Once described as "a busy gadfly who happened somehow to pitch on a slope in western North Carolina," Williams was a living link between the experimental poets of Modernism's "second wave" and the unknown vernacular artists of Appalachia. Guy Davenport likened Williams' use of "found language" to the use of "found footage" by avant-garde filmmakers, as well as describing Williams as a species of cultural anthropologist. Williams for his part explained the fascination of such material in plainer terms:

Well, as you know, a lot of my poetry is found and that's, I think, because I think I'm quite a good listener and I'm willing to lay back and listen, and I think it's something do with living in the country. I mean, this place, Skywinding Farm, there are times when Tom Meyer and I will only see somebody from the outside world once or twice a week. And we've known each other so long that we don't talk as much as we might. Tom can talk up a storm, He's up there in the Duncan/Olson class. So I like to listen and I like to hear things, so if you listen carefully then you do find things. I do it all the time. I mean, you know the early book, Blues and Roots, which was done in the course of walking a big piece of the Appalachian Trail, I listened to mountain people for over a thousand miles and I really heard some amazing stuff. And I left it pretty much as I heard it. I didn't have to do anything but organize a little bit, crystallize it, you know. That's the thing I love about found material, you wake it up, you "make" it into something.

The literary critic Hugh Kenner described Williams as the "truffle hound of American poetry."

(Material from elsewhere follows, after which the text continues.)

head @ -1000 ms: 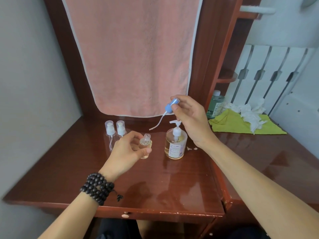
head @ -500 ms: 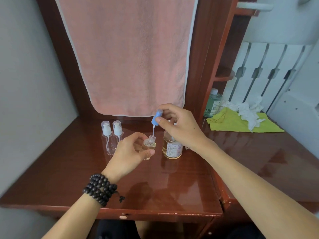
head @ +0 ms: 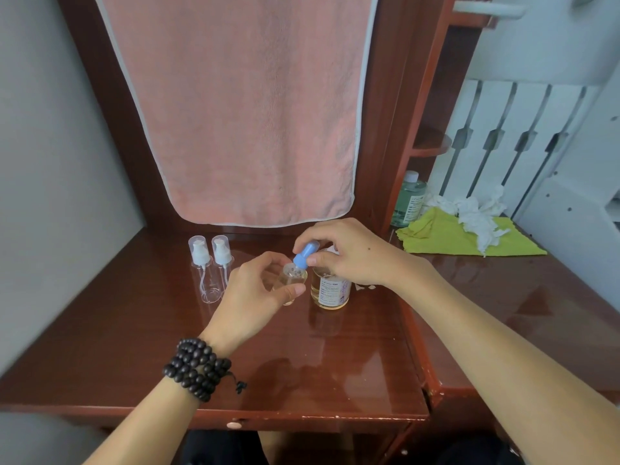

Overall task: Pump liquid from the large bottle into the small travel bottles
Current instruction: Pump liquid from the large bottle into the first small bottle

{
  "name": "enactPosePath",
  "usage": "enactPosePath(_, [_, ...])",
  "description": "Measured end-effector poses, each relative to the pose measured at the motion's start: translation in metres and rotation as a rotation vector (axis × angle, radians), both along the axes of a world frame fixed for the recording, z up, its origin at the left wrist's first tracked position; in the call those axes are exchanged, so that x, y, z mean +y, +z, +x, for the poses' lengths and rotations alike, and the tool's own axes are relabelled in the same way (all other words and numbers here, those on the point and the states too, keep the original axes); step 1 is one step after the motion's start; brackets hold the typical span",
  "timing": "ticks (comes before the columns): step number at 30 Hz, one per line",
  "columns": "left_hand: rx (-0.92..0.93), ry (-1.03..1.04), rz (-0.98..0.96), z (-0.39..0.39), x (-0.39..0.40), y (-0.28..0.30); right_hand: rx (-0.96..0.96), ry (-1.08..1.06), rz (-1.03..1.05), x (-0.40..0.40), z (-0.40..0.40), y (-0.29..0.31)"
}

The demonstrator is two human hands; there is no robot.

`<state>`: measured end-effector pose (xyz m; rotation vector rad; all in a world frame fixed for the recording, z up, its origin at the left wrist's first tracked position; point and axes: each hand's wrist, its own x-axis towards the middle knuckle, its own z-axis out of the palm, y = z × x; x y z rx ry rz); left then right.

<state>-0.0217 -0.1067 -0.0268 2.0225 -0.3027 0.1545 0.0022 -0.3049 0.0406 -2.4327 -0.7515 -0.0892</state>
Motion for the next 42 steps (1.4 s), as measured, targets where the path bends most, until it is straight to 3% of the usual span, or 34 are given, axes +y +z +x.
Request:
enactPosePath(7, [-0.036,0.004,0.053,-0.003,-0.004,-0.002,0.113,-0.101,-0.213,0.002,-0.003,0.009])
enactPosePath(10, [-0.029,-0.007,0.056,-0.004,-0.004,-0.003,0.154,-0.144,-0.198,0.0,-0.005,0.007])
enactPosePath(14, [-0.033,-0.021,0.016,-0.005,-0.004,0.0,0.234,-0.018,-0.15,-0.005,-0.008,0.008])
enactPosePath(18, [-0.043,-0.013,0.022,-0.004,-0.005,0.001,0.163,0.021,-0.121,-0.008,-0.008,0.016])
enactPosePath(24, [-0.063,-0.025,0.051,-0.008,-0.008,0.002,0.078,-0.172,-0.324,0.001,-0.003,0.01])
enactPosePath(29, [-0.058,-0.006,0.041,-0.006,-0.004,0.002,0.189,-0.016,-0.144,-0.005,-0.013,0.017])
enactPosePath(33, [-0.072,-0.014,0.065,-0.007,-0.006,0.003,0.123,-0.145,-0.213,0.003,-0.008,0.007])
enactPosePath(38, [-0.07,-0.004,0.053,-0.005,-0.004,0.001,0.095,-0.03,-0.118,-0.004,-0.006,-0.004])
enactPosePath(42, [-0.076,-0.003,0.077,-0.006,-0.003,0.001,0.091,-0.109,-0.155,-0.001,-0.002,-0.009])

Williams was also a longtime contributing editor of the photography journal Aperture.

Williams divided his time between Corn Close at Dentdale in England and Scaly Mountain, North Carolina. He died March 16, 2008, in Highlands, North Carolina, from pneumonia. He was survived by his longtime partner, Thomas Meyer.

==Selected bibliography==

- An Ear in Bartram's Tree: Selected Poems 1957-1967 (Chapel Hill, University of North Carolina Press, 1969; New Directions, 1972).
- Mahler (Grossman/Cape Goliard Press, 1969).
- The Loco Logodaedalist in Situ: Selected Poems 1968-70 (Cape Goliard Press, 1971).
- Elite/Elate Poems: Selected Poems 1971-75 (Jargon Society, 1979).
- I Shall Save One Land Unvisited: 11 Southern Photographers. Jonathan Williams and Ray Kass, with contributions by James Baker Hall. Gnomon Press, 1978. Paperback, 94 pages. ISBN ISBN 0917788141.
- The Magpie's Bagpipe: Selected Essays (North Point Press, 1982).
- Blues & Roots/Rue & Bluets: A Garland for the Southern Appalachians, revised edition (Duke University Press, 1985).
- Blackbird Dust: Essays, Poems and Photographs (Turtle Point Press, 2000).
- Jubilant Thicket: New and Selected Poems (Copper Canyon Press, 2005)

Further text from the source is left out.